Task: Exactly the lines from the one that holds "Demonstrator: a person" to the end of the data below: retype these and nothing else.

Recorded data:
★ ★ ★ ★

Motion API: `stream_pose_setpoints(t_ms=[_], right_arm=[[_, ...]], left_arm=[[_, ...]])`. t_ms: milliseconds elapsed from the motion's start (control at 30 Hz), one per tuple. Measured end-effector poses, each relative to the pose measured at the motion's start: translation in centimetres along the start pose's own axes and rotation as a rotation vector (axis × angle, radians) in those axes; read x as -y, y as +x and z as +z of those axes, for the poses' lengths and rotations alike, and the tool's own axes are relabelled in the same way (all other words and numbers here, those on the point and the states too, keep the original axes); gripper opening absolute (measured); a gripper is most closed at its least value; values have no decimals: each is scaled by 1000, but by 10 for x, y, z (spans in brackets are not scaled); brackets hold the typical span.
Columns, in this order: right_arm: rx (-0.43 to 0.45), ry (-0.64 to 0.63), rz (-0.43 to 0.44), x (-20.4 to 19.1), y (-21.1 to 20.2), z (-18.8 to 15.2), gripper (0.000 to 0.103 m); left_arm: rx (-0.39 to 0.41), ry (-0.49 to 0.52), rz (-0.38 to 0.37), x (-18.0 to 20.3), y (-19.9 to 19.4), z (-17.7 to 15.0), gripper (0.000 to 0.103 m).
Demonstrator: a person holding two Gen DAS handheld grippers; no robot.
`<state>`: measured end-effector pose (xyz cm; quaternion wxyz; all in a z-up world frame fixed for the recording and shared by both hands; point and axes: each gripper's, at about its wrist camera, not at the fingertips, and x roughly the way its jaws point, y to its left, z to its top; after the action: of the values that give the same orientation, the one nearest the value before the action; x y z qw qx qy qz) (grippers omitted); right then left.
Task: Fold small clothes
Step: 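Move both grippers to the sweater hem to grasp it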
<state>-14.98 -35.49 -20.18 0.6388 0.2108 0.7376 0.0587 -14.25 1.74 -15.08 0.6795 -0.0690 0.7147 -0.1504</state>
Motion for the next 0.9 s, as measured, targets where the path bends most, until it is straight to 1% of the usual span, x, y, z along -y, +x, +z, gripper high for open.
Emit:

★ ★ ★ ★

Task response:
Demonstrator: a person holding two Gen DAS handheld grippers; no robot.
`<state>`: measured end-effector pose (xyz cm; quaternion wxyz; all in a z-up world frame fixed for the recording and shared by both hands; point and axes: each gripper's, at about its wrist camera, not at the fingertips, and x roughly the way its jaws point, y to its left, z to its top; after the action: of the values that give the same orientation, the one nearest the value before the action; x y z qw qx qy qz) (grippers omitted); right then left.
Task: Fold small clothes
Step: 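Move both grippers to the sweater hem to grasp it
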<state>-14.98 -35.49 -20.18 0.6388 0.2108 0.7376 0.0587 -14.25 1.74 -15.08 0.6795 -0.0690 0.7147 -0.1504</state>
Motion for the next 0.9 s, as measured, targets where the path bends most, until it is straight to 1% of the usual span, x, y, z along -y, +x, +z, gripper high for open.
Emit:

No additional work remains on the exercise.